Julgamento de Dilma Rousseff

20/04/2016 às 21:39.
Atualizado em 16/11/2021 às 03:03

Antônio Álvares da Silva (*)

O que se viu na televisão, presenciado pelo Brasil e pelo mundo, foi a repetição de uma catarse coletiva, mostrada com as vivas cores da catarse grega, pela qual se fazia a purificação da alma para torná-la livre dos males que a oprimem e lhe causam sofrimento. Por isso tem emprego generalizado na psiquiatria, na filosofia e nas ciências sociais.

O homem busca uma perfeição permanente. O valor do bem e da justiça acompanha-o em tudo que faz na sua vida terrena. Nenhum valor se realiza completamente. O bem absoluto, a justiça plena, são conceitos desconhecidos porque são apenas parcialmente realizados. Ser justo nos julgamentos, bom na convivência, sábio nas decisões, completo no conhecimento são ideais que o homem procura sempre sem nunca atingir permanentemente.

A literatura grega criou a catarse, como meio de purificação da alma, através de fatos humanos em que a tragédia, as contradições e a maldade procuram fazer do sofrimento uma aprendizagem permanente, como salienta Antônio Freire, no seu notável livro Teatro Grego, p.78.

Mas, para que haja esta purificação, é preciso localizar o mal e expurgá-lo do convívio humano, ou seja, procura-se uma causa para os atos expiatórios. Se ela não existe é preciso criá-la para justificar violências coletivas e simulacros de julgamento. Para o nazismo, o judeu é um mal cuja causa até hoje se desconhece. Para o mundo ocidental, o comunismo era o pior dos monstros até bem pouco tempo. Para os derrotados, a razão é sempre do vencedor.

Um surdo sentimento de repulsa desenvolveu-se na sociedade contra a presidente Dilma Rousseff. Sua imagem tornou-se símbolo da incapacidade, do desgoverno, dos erros e da imperfeição. A distinção entre sua pessoa e o partido que a elegeu não foi realizada. A corrupção, nunca vista com a intensidade de hoje, exigia um sacrifício. Em vez de buscar os criminosos verdadeiros, os oportunistas que tomaram conta dos Poderes Legislativo e Executivo, escolheram a pessoa da presidente que teria de ser apeada do cargo a qualquer custo.
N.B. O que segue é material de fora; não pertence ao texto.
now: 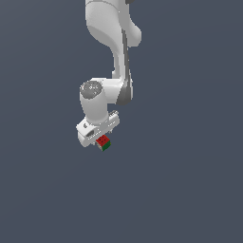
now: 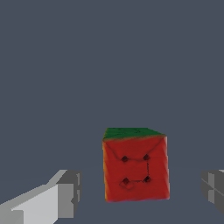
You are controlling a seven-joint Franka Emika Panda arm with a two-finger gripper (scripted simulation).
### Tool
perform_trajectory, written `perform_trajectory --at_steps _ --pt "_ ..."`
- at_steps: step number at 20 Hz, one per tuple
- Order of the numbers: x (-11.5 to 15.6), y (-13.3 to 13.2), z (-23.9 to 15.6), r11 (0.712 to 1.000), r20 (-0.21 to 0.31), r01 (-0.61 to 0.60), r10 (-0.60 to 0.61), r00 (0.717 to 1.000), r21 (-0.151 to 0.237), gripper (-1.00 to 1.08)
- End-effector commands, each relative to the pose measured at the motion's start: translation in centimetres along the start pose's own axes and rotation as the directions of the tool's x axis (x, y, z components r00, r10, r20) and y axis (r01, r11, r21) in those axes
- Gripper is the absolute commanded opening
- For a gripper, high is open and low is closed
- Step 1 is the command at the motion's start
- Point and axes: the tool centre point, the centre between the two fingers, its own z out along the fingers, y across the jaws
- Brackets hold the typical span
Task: Pick up the object and move it to a goal position.
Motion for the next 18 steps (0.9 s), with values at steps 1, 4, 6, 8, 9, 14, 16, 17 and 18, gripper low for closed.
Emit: perform_trajectory --at_steps 1,4,6,8,9,14,16,17,18 --pt "-0.2 0.1 0.2 1.000 0.000 0.018 -0.018 1.000 0.001 1.00" --pt "-0.3 0.1 0.4 1.000 0.001 0.026 -0.026 1.000 0.002 1.00" --pt "-0.3 0.1 0.3 1.000 0.001 0.023 -0.023 1.000 0.002 1.00" --pt "-0.3 0.1 0.5 1.000 0.001 0.023 -0.023 1.000 0.002 1.00" --pt "-0.3 0.1 0.7 1.000 0.001 0.023 -0.023 1.000 0.002 1.00" --pt "-0.4 0.1 2.7 1.000 0.001 0.025 -0.025 1.000 0.002 1.00" --pt "-0.4 0.0 3.8 1.000 0.001 0.026 -0.026 1.000 0.002 1.00" --pt "-0.4 0.0 4.3 1.000 0.001 0.026 -0.026 1.000 0.002 1.00" --pt "-0.4 0.0 4.7 1.000 0.001 0.026 -0.026 1.000 0.002 1.00"
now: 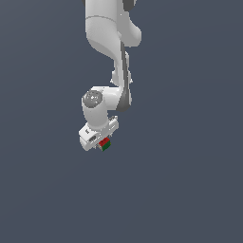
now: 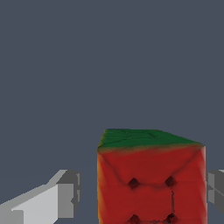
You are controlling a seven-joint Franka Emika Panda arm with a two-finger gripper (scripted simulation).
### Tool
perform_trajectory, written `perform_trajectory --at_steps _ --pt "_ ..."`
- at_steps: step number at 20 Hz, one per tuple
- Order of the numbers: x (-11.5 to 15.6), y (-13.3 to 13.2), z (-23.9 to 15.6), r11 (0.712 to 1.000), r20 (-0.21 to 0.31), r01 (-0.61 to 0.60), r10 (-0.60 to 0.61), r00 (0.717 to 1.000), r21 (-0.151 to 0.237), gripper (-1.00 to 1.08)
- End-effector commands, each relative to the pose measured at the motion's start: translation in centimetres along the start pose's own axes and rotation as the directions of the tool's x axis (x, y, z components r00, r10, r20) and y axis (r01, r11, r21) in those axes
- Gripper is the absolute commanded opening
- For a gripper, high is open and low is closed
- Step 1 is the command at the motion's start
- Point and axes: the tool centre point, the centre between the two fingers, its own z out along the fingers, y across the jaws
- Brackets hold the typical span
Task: Pick up the object and move it to a goal position.
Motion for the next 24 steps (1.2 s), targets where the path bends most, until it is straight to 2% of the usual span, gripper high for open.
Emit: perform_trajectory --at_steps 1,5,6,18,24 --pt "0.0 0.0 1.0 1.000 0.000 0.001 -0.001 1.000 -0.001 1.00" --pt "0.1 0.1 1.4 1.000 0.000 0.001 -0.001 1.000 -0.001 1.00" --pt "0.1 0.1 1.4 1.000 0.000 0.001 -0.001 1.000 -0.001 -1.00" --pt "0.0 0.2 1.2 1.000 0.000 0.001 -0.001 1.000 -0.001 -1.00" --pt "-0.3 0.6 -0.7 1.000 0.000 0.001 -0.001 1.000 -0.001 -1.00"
E assim se fez. Deputados evocando família, filhos, terra natal, amigos íntimos, todos em busca de “justiça”, sentiram-se liberados ao praticar o massacre coletivo a quem pessoalmente não se atribui nenhum crime. Com isto inconscientemente julgavam-se a si próprios, pois o Congresso brasileiro é um reduto de criminosos e fraudadores. Felizmente ainda há uma minoria capaz e boa que segura o desmoronamento definitivo da instituição.

Como lembra Antônio Freira, a tragédia ensina. Aprende-se com o sofrimento. É uma lição permanente com seus personagens. Se assim é na história, procuremos agora a lição que o ato expiatório e sacrificial da presidente nos ensina. Procuraremos em vão. Os que se orgulham de trazer nas mãos uma vitória de Pirro. Com ela nada aprendemos.

Vamos substituir homens sem mudar os fatos. O país está falido e quem assumir o poder se debaterá com o dilema: ou cede, oferecendo o que não tem, ou usa de medidas antipopulares para limpar as estrebarias. Mas logo ouvirá a resposta do povo que, não sendo culpado da falência nacional, não aceitará sozinho o sacrifício que lhe quererão impor. Então os privilegiados procurarão novos motivos para justificar o corte de novas cabeças, as quais podem ser as mesmas dos que hoje degolam réus sem culpa pessoal provada.

Ao contrário da tragédia grega, a do Brasil não nos traz ensinamentos. Apenas a certeza de que andamos longe de ser um país sereno, honesto e responsável, que procura para seus cidadãos um mundo melhor. A única coisa que se aproveita do julgamento é a evocação de alguns deputados, pedindo a Deus misericórdia para nossa pátria. Se não formos atendidos, tudo estará definitivamente perdido.